Saryu Nayyar, CEO, Gurucul (she/her):

“A growing number of ransomware attacks against infrastructure and critical industries, especially those suspected of state sponsorship and involvement, are prompting calls for an international agreement limiting the use of such “cyber warfare” tactics. While such an agreement would be difficult to achieve, it is worthwhile for everyone to try to work toward this goal.  Ransomware and other types of cyber warfare can cause irreparable harm to critical infrastructures, and lead to an escalating level of counterattacks, even if the actual perpetrators are not clearly apparent. A key aspect of any such cyber agreement is enforcement.  Attacks aren’t easily detected early enough to prevent, and once perpetrated, leave the victim at the mercy of the attacker.  By monitoring the thousands of potential security events to identify anomalies, governments and infrastructure providers can take action to stop an attack before it causes real damage.”

Garret Grajek, CEO, YouAttest:  

“It’s heartening to know that the officials at the top of the western nations are finally taking this seriously. But one has to think that the cat is out of the bag. The malicious actors have learned that there is a high return on a low investment in international hacking. Most feel these organizations have profited so much from their ransomware attacks they have been able to buy political protection – at least up till now. Nothing has changed. The onus of cyber security is still on the enterprise – especially since most of the government proposals come in the form of fining businesses for not conducting proper cyber security practices. Enterprises should start with the basics, especially around access and the question of “who has what” – and be alerted on identity privilege changes and change attempts, which are often an unheard first alert to an attack.”
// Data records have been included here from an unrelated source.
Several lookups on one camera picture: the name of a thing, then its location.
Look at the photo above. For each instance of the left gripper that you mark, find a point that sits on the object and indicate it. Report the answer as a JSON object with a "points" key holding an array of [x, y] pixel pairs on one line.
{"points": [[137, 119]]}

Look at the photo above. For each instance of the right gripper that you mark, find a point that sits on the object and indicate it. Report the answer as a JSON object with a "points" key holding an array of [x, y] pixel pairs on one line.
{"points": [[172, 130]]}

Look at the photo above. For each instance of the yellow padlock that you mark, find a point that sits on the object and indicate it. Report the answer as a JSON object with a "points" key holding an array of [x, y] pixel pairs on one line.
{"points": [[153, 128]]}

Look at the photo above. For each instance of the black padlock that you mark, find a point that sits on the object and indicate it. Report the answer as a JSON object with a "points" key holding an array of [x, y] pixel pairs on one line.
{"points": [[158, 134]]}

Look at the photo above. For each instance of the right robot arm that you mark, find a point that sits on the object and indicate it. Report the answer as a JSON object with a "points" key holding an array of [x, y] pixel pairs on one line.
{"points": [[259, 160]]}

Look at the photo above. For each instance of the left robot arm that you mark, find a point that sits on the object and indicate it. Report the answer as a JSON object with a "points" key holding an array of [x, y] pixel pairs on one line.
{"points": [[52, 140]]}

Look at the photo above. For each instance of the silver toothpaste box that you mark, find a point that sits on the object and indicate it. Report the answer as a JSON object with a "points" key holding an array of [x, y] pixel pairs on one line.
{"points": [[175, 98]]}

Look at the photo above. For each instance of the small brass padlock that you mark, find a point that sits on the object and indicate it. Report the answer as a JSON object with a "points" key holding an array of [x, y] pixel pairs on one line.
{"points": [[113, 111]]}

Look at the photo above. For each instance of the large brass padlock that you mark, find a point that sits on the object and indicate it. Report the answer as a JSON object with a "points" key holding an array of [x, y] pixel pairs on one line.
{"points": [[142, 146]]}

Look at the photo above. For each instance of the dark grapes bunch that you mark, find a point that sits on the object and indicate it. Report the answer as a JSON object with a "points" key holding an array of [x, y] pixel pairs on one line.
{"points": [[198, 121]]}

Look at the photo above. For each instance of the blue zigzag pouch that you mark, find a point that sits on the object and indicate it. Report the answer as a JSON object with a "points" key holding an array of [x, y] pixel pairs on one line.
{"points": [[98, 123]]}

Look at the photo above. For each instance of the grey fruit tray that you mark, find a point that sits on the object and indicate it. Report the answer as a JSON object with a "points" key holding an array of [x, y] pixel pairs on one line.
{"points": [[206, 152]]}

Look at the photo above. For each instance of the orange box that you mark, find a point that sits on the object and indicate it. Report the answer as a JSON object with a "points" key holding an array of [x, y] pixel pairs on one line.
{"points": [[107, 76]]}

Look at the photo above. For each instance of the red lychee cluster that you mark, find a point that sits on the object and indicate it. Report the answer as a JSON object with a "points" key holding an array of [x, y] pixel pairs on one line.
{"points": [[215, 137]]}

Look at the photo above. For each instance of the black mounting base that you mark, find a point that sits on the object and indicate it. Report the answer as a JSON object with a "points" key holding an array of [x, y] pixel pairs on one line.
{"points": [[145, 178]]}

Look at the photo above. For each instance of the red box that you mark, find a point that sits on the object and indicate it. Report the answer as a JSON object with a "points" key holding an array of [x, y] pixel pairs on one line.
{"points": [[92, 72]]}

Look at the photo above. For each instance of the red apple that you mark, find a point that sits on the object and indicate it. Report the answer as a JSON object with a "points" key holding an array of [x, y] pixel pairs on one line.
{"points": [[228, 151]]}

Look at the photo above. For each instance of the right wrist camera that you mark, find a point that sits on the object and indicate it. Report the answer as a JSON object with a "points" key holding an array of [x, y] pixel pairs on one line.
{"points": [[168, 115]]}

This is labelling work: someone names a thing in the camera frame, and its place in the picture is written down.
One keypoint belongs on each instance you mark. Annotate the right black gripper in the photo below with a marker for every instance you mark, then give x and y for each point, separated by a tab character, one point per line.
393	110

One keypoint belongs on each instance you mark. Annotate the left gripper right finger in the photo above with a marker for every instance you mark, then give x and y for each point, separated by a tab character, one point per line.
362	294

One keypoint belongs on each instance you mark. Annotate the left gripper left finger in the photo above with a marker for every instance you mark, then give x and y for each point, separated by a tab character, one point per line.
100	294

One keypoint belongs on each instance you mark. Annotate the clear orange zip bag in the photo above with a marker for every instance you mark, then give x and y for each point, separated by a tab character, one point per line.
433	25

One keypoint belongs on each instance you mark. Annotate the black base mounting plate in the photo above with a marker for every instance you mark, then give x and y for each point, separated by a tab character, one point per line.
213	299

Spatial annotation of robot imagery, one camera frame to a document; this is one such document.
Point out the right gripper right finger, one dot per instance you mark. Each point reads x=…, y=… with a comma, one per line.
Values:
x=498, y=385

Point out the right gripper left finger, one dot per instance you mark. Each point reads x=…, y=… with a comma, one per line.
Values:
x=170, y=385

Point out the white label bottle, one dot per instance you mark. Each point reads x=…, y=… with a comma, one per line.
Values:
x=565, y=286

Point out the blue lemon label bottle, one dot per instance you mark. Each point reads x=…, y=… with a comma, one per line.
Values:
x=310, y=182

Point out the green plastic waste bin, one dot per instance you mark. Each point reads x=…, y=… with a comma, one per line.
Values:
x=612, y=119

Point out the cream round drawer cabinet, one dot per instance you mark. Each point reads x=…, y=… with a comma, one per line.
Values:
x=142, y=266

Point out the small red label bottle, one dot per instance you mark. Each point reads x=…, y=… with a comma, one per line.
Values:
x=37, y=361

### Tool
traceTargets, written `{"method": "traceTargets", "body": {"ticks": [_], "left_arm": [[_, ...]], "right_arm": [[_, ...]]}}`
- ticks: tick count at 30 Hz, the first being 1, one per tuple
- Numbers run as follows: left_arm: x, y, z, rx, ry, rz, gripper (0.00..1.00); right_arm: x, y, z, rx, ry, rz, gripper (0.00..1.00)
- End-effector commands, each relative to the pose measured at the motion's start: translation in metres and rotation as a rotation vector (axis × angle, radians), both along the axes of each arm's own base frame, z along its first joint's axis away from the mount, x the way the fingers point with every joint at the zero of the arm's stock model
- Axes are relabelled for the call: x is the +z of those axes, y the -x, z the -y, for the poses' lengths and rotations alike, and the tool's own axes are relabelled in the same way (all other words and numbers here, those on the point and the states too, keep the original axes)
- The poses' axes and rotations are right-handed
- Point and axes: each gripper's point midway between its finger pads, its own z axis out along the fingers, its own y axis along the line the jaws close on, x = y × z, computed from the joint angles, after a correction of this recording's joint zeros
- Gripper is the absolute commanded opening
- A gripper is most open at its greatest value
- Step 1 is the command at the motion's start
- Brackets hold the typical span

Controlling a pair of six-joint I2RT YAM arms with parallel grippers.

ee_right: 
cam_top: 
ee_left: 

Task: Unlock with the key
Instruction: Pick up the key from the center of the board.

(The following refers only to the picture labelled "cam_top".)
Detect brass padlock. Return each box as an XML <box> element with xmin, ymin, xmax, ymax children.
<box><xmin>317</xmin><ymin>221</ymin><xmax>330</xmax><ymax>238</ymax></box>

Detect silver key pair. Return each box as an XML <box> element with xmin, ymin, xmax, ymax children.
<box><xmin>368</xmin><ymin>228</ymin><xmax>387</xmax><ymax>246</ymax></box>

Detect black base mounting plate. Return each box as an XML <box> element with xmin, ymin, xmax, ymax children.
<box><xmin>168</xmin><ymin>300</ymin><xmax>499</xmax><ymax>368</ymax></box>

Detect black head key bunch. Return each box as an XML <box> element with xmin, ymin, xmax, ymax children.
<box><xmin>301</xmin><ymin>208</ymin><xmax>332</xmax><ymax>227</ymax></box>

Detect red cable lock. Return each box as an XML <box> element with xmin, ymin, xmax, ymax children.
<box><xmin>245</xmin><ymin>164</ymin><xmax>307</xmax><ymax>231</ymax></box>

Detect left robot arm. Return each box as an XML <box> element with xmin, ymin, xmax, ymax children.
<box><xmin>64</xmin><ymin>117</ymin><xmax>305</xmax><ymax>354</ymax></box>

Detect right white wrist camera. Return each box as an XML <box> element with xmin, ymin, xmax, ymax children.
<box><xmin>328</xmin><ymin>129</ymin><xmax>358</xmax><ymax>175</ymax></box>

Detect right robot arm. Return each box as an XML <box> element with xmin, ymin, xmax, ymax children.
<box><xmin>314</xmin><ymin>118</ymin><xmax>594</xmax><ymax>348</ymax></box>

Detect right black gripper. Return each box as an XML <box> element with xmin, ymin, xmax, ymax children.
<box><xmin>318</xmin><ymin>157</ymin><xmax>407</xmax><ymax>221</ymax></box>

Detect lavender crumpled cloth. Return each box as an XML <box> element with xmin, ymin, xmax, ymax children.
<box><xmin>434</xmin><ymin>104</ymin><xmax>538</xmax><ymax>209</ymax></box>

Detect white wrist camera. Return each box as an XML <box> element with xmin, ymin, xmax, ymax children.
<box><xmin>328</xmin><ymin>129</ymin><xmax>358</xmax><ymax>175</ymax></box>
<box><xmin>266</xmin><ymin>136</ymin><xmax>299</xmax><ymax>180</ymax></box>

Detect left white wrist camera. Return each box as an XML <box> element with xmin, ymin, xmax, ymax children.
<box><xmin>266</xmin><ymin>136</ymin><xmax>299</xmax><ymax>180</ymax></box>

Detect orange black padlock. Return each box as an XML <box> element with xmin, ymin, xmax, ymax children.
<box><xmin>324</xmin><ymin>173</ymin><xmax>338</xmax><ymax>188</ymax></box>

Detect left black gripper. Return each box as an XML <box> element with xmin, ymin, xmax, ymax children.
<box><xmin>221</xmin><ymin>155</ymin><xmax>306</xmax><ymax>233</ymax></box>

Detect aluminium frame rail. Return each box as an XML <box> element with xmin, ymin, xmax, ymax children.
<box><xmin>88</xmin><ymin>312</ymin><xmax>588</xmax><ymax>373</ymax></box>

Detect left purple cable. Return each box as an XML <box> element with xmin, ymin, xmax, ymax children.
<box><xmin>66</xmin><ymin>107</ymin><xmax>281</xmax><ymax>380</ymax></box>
Saumitra Das, CTO and Cofounder, Blue Hexagon:

“The global brute-force campaigns by the GRU show that any weakness in an organization’s security posture will be attacked at scale. The GRU used Kubernetes to orchestrate and scale their attacks to continuously attempt initial access into organizations. This implies high level automation and semi-autonomous attack capabilities to target a wide list and then focus on where they are able to brute force in. While early attacks in March exposed their IPs, subsequent attacks have been masked using VPN and and even multi-hop VPN service to make it very hard to pinpoint where the initial attacks are coming from. This may be one of the reasons for the government takedown of DoubleVPN recently. Additionally, the group attempts to then move laterally into the network aggressively, according to CISA. The emergence of new vulnerabilities like last week just increases the options the attackers have to cause real damage. Organizations need to focus on detection and response because clearly current technology, configurations and the endless stream of security supply chain vulnerabilities together make it hard to prevent initial access into networks.”